4. Little Boy Soldiers
戦争の恐ろしさと、その背後にある無意味さをテーマにしたコンセプト色の強い楽曲。ウェラーの強烈な反戦メッセージが響き渡り、緊張感のあるアレンジと展開の多様性が印象的である。短い劇のようにシーンが変わり、戦場に向かう若者たちの悲劇を映し出す。
5. Wasteland
都市の荒廃とそれに対する無力感を描いた、物悲しさと美しさが同居する曲。スローなテンポと哀愁を帯びたギターが、寂れた街並みを思わせる。ここでは都会生活の冷たさや、空虚な未来への危機感がテーマとなっている。
6. Burning Sky
ここでは野心と現実の狭間で葛藤する人々を描き、企業社会や労働の無機質さに対する反発が込められている。疾走感あるサウンドと共に、ウェラーの歌詞が一層鋭く響く。夢を追ううちに見失われていくアイデンティティを描く。
7. Smithers-Jones
ブルース・フォクストンが作詞・作曲を手がけたこの曲は、弦楽アレンジが特徴的で、退職間近の会社員の悲哀と空虚感を表現している。普段のパンクサウンドから一転して、シンプルな弦楽器の美しいメロディが印象的だ。人生の意味を問いかけるような物悲しさが漂う。
8. Saturday’s Kids
ここでは、土曜日の夜に集まる労働者階級の若者たちの姿が描かれている。彼らの小さな楽しみや日常の一コマをウェラーは鮮やかに切り取り、皮肉を込めながらも親しみ深く表現している。軽快なリズムとシニカルな視点が共存する曲だ。
9. The Eton Rifles
アルバムの中でもとりわけ強烈な楽曲であり、階級闘争と政治的な分断をテーマにしている。この曲は英国チャートでヒットし、ウェラーの社会批判が多くの共感を呼んだ。エリートと労働者階級の対立を鮮やかに描き、パワフルなギターリフとリズムが圧倒的な迫力を生み出している。
10. Heat Wave
マーサ&ザ・ヴァンデラスのカバーで、アルバムの最後を飾る軽快なナンバー。The Jam独自のエッジが加わり、オリジナルとはまた違ったパンク的なエネルギーに溢れている。アルバム全体のテーマがシリアスである中、少し息抜きのような感覚もある一曲だ。
アルバム総評
Setting SonsはThe Jamが音楽的・精神的にさらに深化したことを示すアルバムで、ウェラーが描く社会観察と個人的な感情が緻密に交差する傑作である。友情や階級闘争、現代社会の孤独といったテーマを通じて、リスナーはそれぞれの「個人的な戦い」に共感しやすい。各楽曲のアレンジと物語性が秀逸で、The Jamの音楽的な進化を感じさせる作品だ。本作はバンドが社会に訴えるメッセージと共に、彼らの成熟した音楽を堪能するに相応しいアルバムである。
このアルバムが好きな人におすすめの5枚
London Calling by The Clash
The Clashの代表作で、パンクとロックの境界を超えた多彩な音楽性が特徴。社会的なメッセージが強く、階級闘争や政治的テーマに共感するリスナーにおすすめ。
Sound Affects by The Jam
The Jamの次作であり、ウェラーのソングライティングがさらに進化した作品。社会批判と個人的なテーマが入り混じり、The Jamのファンには必聴の一枚。
Quadrophenia by The Who
モッズ文化をテーマにしたロックオペラで、The Jamに影響を与えたアルバム。青春期の葛藤と自己探求が描かれ、Setting Sonsのテーマ性と共通する部分が多い。
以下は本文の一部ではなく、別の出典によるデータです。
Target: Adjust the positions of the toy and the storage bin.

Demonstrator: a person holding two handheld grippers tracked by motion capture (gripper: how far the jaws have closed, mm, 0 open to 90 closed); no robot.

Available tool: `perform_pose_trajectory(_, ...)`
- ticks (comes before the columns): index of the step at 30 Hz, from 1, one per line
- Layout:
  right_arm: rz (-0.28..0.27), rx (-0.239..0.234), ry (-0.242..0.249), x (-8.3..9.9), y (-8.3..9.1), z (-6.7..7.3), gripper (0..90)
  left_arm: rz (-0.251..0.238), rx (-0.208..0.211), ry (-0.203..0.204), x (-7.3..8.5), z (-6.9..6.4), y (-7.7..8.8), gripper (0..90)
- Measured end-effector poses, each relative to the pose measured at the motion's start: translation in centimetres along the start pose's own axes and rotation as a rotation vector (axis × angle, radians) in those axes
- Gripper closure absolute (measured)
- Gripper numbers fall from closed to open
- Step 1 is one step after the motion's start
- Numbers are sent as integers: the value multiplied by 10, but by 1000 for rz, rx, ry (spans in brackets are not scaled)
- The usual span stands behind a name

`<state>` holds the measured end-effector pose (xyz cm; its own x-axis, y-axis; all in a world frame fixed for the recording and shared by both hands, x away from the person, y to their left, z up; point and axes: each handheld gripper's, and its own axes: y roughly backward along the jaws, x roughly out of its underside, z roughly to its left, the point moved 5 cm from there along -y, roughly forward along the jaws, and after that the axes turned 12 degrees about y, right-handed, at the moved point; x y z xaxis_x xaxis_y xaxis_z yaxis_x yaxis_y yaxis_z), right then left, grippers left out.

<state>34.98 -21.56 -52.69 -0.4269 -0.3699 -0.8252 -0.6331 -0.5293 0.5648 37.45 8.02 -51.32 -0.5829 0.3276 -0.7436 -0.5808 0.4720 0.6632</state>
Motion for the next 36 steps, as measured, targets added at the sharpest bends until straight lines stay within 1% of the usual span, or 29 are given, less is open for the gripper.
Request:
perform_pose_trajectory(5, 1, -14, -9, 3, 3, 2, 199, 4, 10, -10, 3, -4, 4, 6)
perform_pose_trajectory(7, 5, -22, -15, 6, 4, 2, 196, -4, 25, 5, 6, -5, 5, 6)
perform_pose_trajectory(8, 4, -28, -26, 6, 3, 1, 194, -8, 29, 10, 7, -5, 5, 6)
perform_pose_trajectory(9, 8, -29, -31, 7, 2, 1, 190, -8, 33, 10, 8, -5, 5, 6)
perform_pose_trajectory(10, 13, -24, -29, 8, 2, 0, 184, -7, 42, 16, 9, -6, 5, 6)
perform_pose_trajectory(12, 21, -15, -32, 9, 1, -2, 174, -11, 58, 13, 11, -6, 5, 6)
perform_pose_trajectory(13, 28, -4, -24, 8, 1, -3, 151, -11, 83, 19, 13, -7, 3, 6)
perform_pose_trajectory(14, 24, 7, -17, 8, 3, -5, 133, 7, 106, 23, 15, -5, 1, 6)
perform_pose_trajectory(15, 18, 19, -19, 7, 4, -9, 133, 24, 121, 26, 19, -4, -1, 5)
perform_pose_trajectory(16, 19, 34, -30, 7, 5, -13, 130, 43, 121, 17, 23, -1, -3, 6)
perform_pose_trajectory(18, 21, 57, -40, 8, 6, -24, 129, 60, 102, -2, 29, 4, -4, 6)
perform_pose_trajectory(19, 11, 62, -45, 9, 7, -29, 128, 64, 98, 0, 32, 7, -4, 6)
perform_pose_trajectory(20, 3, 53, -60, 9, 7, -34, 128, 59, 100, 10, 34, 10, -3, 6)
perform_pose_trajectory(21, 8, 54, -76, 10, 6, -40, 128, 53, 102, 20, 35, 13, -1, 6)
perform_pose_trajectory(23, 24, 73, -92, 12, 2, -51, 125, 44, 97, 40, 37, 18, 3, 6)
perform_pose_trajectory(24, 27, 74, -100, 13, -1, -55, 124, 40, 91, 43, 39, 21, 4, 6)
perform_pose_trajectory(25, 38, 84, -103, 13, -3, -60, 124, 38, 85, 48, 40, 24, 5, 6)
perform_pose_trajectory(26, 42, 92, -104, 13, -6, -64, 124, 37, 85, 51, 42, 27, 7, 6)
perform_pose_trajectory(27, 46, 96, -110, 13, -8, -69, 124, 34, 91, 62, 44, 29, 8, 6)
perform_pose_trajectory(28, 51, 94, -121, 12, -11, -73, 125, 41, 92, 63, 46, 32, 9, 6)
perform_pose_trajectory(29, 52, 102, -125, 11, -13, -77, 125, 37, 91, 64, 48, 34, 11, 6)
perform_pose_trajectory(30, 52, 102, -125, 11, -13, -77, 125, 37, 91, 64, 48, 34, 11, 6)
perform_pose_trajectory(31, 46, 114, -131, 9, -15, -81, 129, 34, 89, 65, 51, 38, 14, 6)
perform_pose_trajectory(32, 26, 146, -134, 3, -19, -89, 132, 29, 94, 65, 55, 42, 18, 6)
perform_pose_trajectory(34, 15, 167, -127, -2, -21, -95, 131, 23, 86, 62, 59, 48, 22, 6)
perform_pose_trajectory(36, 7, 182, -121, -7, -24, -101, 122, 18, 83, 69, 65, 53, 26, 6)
Entertainment! by Gang of Four
同時代のポストパンクバンドによるアルバムで、社会批判的な歌詞と斬新なサウンドが特徴的。階級闘争や政治的テーマに関心があるリスナーに特に響くだろう。
Closer by Joy Division
個人的な苦悩や内面の葛藤を描いたダークなポストパンク作品。Setting Sonsのテーマに共通する「個人的な地獄」を掘り下げており、内省的なリスナーにおすすめ。